2. Photon-Counting CT Technology
EIDs are composed of scintillator elements and septa. The scintillator converts the incident X-rays into visible light photons, that are then absorbed by a photodiode which produces an electrical signal proportional to the energy deposited and comprising also electronic noise [
4]. The septa channel the light towards the sensor.
Figure 1 shows a schematic representation of EIDs and PCDs.
Figure 1. Schematic representation of a PCD (top) and of a conventional EID (bottom).
Instead, PCDs consist of a single thick layer of a semiconductor diode on which a large voltage is applied; incoming X-ray photons are directly converted into electronic signals [
4,
6,
7]. The electrical signal is amplified and shaped, and its peak height is proportional to the energy of the individual X-ray photon.

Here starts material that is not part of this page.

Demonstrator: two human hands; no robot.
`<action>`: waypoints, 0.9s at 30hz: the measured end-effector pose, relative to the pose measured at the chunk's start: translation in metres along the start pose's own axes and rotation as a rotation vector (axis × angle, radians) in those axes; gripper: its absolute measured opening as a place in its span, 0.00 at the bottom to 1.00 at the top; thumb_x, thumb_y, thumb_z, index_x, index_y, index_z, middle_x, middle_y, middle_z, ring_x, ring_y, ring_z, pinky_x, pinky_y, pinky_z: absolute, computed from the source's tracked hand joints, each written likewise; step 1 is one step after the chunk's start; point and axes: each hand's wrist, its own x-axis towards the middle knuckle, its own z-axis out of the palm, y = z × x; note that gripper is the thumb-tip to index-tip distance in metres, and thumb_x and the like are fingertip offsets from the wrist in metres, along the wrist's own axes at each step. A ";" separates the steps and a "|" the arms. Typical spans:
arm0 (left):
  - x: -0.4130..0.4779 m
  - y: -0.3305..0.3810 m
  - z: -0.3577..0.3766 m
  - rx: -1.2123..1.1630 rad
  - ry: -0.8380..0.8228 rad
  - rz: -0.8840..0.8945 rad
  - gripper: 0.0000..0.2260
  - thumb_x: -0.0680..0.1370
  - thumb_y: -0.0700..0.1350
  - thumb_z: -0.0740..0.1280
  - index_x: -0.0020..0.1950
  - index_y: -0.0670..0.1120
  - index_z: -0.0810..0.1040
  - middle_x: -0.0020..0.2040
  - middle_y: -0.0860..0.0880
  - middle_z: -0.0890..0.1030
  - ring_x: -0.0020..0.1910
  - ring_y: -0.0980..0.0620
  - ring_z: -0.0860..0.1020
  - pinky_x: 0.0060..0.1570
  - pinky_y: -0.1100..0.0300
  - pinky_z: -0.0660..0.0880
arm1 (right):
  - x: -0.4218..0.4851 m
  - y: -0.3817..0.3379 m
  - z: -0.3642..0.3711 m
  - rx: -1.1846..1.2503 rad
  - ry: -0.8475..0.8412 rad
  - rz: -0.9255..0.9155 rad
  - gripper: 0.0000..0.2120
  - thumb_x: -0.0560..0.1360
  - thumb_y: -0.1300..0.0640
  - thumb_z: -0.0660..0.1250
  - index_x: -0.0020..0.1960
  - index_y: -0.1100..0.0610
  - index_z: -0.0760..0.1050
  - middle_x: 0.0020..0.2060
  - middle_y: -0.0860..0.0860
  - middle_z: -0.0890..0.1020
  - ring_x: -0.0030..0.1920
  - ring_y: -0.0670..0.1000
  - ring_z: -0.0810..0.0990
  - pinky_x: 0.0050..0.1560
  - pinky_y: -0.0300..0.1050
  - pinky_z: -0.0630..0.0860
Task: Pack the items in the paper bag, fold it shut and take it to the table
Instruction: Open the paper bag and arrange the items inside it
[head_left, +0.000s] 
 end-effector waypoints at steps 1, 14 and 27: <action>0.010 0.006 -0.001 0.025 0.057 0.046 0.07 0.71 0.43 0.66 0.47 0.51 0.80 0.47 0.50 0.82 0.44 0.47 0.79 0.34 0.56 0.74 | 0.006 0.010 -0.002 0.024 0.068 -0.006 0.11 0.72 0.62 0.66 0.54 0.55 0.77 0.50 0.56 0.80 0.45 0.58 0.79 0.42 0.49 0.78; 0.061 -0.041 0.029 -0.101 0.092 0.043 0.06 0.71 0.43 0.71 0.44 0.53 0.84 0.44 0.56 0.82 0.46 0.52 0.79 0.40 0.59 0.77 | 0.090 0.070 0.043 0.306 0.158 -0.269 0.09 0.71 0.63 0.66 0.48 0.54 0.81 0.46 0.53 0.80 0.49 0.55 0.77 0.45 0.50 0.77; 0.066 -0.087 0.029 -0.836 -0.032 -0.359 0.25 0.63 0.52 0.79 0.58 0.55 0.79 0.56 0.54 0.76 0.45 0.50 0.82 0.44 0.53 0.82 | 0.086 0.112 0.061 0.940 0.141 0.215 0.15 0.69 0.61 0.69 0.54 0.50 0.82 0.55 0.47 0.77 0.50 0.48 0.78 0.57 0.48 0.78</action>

Since PCDs do not require septa, there is no technical limitation for the pixel pitch and its size can be significantly reduced without negatively impacting the geometric detection efficiency. This translates into an increased spatial resolution, that can be exploited to generate sharper images and visualize finer details [
7,
8].
In conventional EIDs, the attenuation is dominated by the highest energies present in the X-ray tube spectrum. This affects the contrast-to-noise ratio (CNR), since the contrast between different materials is enhanced at low X-ray energies. Conversely, PCDs uniformly weight all photons and can provide a better signal to lower-energy photons, allowing for the improved signal of those substances that are highly attenuating at low energies, such as iodine and calcium, and the optimal CNR [
9,
10,
11,
12,
13]. The energy-discriminating ability also represents the key to the elimination of the electronic noise achievable with PCDs. The electronics system of the detector counts how many pulses have a height exceeding a preset threshold level. By setting the lower threshold at a level higher than the electronic noise level, the signal resulting from the electronic noise, characterized by a low amplitude, is effectively discarded and only the pulses generated by incoming photons are counted. The lowest threshold energy is approximately 20 keV. Below this energy threshold, there are no X-rays in the primary beam of the X-ray tube, because they are removed by a prefilter.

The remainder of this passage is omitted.